Sfarfallai le palpebre, ritornando alla realtà. Il suono di dardi robusti, che fendevano l'aria, e dei proiettili, centrati nella carrozzeria della vettura, divennero ben presto un'orchestra dell'orrore per le mie orecchie. E l'odore del sangue, riempì l'abitacolo. Il cervo, ferito gravemente, stentava a rimanere cosciente mentre guidavo con furia la Jeep militare. Cos'era andato storto?! Stringevo il volente e i denti al punto da provare dolore, tesa e vigile, seguendo alla cieca gli ordini della carnivora, intenta a mirare i nostri inseguitori. Ci intercambiammo poco dopo, e senza preavviso, fuggendo il più lontano possibile...

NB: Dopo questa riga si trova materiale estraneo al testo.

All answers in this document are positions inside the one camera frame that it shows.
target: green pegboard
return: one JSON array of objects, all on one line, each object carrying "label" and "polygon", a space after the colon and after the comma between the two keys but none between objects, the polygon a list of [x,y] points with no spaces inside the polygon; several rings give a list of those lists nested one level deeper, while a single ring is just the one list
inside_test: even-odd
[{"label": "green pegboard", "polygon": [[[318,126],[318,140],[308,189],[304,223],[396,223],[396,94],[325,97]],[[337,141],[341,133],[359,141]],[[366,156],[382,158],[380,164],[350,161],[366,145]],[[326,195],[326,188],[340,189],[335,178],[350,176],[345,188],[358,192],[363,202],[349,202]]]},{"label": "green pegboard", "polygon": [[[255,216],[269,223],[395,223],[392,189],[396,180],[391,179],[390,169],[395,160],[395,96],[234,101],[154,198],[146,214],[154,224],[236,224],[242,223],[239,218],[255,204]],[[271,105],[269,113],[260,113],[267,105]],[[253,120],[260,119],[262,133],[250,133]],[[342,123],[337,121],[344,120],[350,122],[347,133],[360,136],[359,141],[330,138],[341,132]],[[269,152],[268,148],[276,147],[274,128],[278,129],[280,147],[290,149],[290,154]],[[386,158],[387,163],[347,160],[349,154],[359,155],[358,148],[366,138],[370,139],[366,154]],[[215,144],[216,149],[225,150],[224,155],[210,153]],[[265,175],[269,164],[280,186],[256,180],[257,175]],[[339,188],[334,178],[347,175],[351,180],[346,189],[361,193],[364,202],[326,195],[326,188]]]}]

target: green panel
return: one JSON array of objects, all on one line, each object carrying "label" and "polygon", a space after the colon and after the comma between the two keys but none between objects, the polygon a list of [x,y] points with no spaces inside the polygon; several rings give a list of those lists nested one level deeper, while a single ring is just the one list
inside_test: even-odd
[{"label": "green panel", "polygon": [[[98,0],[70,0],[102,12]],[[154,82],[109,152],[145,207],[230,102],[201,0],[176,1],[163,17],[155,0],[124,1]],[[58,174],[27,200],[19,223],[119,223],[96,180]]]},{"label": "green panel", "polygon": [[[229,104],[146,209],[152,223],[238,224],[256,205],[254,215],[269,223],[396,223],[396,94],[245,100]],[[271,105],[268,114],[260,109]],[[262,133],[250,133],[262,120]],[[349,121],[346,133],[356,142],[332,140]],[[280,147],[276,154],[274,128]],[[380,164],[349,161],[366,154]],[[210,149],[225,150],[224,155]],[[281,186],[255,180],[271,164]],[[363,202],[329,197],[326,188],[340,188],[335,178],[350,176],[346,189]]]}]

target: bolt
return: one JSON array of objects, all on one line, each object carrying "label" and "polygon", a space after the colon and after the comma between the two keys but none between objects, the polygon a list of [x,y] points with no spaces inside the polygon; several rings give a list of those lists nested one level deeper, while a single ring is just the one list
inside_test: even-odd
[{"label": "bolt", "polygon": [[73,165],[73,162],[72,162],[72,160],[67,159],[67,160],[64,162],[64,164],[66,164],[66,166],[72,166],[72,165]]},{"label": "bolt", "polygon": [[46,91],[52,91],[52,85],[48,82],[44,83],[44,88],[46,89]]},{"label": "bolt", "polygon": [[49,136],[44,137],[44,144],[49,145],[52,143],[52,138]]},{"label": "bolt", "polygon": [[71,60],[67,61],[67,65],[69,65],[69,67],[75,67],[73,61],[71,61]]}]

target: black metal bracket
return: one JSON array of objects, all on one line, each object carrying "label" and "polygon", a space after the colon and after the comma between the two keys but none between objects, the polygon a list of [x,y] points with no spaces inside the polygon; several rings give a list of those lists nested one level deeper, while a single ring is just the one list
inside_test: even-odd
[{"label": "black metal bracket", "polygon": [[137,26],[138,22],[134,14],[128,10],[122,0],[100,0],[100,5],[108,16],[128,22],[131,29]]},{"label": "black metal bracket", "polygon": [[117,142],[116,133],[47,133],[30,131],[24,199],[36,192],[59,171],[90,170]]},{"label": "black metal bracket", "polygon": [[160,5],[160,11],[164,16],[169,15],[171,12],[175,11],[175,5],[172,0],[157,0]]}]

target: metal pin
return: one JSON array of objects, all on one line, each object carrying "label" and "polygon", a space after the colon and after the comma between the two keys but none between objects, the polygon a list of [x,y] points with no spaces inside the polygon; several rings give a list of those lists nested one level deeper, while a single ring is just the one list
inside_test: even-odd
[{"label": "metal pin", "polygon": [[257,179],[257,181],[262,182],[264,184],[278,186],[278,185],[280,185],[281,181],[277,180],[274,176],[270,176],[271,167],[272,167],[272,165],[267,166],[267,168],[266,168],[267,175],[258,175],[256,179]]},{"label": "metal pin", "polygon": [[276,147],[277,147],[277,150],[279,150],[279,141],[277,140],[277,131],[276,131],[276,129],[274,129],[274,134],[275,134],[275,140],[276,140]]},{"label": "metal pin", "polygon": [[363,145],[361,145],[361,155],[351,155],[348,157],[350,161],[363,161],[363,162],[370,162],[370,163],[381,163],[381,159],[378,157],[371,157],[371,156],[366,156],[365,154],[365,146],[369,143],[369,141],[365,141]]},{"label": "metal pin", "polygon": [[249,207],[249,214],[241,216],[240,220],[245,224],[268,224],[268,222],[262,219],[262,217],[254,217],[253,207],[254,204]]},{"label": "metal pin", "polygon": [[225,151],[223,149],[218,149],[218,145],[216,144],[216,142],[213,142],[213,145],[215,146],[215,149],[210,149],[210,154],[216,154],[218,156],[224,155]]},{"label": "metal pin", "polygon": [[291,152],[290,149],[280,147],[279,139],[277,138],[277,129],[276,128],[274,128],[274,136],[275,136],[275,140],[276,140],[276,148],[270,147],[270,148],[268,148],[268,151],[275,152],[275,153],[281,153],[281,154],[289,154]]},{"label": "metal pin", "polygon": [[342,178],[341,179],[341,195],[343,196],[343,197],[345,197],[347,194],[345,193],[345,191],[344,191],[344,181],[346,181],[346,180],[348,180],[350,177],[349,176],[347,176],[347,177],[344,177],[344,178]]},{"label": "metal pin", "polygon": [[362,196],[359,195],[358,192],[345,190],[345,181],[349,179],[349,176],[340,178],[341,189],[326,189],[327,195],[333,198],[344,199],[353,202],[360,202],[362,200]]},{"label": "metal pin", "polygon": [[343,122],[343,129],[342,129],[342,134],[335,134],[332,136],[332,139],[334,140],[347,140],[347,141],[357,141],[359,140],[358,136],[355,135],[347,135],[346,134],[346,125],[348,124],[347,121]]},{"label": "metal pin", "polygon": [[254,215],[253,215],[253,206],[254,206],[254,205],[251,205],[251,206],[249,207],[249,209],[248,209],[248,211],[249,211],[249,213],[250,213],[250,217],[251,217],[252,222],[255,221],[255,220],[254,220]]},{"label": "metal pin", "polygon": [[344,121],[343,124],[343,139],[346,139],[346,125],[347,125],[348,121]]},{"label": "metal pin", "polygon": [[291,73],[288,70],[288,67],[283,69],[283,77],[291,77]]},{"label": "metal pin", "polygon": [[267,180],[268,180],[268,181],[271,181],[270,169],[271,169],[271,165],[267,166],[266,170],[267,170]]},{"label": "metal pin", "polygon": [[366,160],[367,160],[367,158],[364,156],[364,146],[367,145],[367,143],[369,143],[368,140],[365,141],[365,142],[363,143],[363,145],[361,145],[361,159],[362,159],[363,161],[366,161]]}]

Ad un tratto frenò lei. «Helia, resta con me... svegliati!», lo scuoteva Laila, nel panico almeno quanto lo ero io. Pregavamo in silenzio che si salvasse. La radura avvolta dalla boscaglia incolta sembrava disabitata da anni, solo una vecchia magione sostava a guardia della radura, stagliata contro un cielo plumbeo e grigio. «Corri dentro alla casa, chiama aiuto!», mi ordinò, ed io, come una stupida, ubbidii.

Credevo d'essere al sicuro.

Il prato, spruzzato di neve fresca, mi congelò i piedi, anestetizzando le dita arrossate. Il freddo non lo sentivo più. Mi precipitai dentro: «Vi prego, aiutateci!», esalai, ormai senza fiato.

Credevo che non l'avrei più rivisto. Invece me lo trovai davanti. Alto, a torso nudo, e lo sguardo spiritato, puntato nel mio. Arricciò le labbra in un ghigno lento e sadico, snudando canini scintillanti. «Sssei tu», bisbigliò, estasiato.

Sbiancai in volto dalla paura e il cuore, precipitò nello stomaco. La sensazione che si liquacesse fra i succhi gastrici, mi diede la nausea... o forse fù tutta l'adrenalina in corpo a darmi alla testa. Di fatto, il terrore agì sulla metamorfosi, e lo scoiattolo ch'era in me, scappò via.

Non andai molto lontano. Spire nere e lisce, mi accolsero come un cappio, imprigionandomi col suo corpo. Da Cobra, era enorme... a tratti bestiale. «Sssei così ssssoffice», sibilò con la lingua, mentre stringeva di più.

Scquitii spaventa, dimenandomi come  un ossesso. Più mi agitavo, e più lui stringeva. Annaspavo e crepitavo quanto una flebile fiamma rossa, alla ricerca della salvezza. Non voglio morire, aiuto, io non voglio morire in questo modo! Ripetevo come un mantra, pregando che un'anima pia mi soccorresse.

Non venne nessuno.

Tristan mi trascinò via, lontano dal duo radunato attorno alla Jeep, addentrandosi nel bosco. Voleva mangiarmi con tutta tranquillità, temetti, pronta a piangere e strillare.

In un impeto di volontà, mi costrinsi a ritornare bipede e correre, liberandomi della morsa letale. Il velo di lacrime mi appannava la vista, impedendomi la visuale nitida, e dove stessi andando. Non conoscevo la via, ma qualunque altro posto sarebbe stato migliore delle grinfie del carnivoro.

Ferita, lesa, e singhiozzante, compii a malapena qualche metro prima d'essere placcata contro un tronco spesso. Mi spinse con violenza, al punto da percepire le ossa scricchiolare... o forse fù il legno contro di me, a protestare. Non distinguevo la differenza mentre il dolore si irradiava per tutto il corpo. «Fuggire non ti condurrà da nesssuna parte, cosina», mi ringhiò contro l'orecchio destro.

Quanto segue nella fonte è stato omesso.